### What is expected
Look in the listing below for the line that has "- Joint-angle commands", then return it and each following line up to and including the one with "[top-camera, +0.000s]", exactly and without pictures.

### Data segment
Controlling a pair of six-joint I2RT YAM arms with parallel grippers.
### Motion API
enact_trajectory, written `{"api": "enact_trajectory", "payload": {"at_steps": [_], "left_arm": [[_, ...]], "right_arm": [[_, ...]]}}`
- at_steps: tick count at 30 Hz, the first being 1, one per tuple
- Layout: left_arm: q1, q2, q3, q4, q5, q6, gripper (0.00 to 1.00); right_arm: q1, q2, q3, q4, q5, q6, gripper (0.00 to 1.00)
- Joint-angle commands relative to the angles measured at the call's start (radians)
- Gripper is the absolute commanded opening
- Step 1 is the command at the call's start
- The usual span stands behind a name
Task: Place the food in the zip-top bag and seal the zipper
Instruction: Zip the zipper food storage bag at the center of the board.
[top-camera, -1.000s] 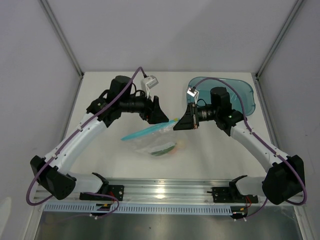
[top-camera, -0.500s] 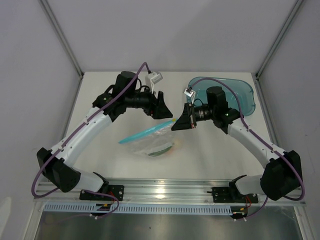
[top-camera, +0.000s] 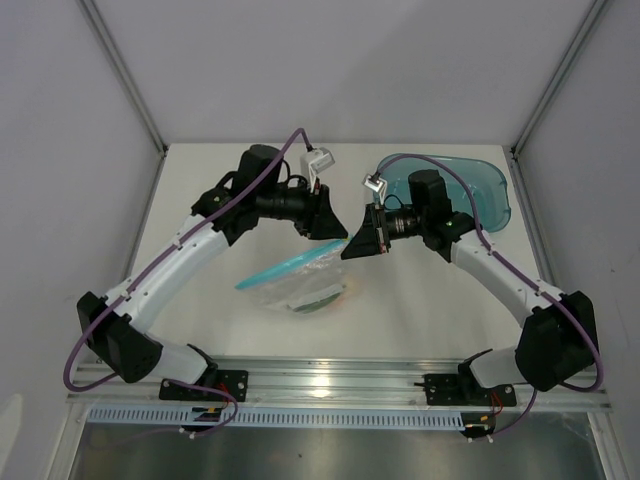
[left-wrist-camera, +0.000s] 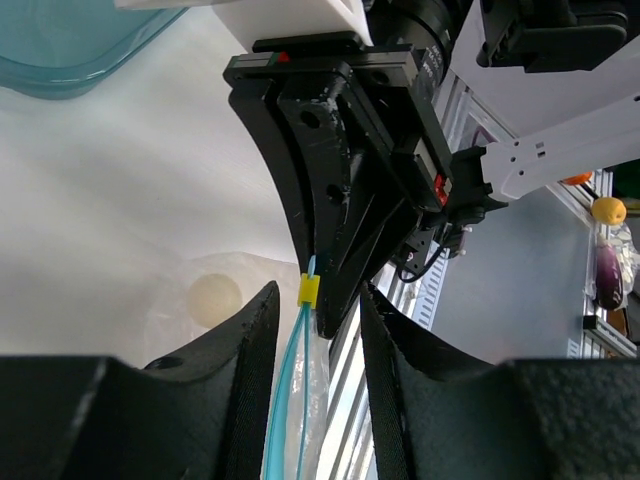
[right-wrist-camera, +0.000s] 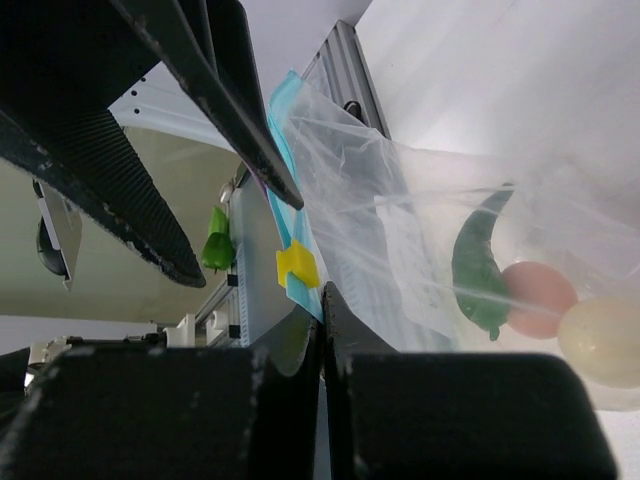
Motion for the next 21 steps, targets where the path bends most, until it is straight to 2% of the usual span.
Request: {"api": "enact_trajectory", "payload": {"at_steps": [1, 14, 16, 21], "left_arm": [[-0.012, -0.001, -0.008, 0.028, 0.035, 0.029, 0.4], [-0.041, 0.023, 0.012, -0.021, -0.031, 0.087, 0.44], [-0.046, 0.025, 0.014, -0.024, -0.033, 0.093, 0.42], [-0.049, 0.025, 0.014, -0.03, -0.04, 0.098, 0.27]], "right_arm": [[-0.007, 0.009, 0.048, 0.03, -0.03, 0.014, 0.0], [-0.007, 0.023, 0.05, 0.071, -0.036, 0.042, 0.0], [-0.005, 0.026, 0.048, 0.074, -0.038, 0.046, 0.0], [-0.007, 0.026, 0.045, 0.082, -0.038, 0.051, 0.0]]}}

### Reply to the exercise
- Joint-angle commands relative to the angles measured at the call's start (radians)
- Gripper is the absolute commanded opening
- Step 1 is the command at the call's start
- The usual span stands behind a name
Task: Place the food in the zip-top bag and seal the zipper
Instruction: Zip the zipper food storage bag at the center of the board.
[top-camera, -1.000s] 
[top-camera, -0.500s] 
[top-camera, +0.000s] 

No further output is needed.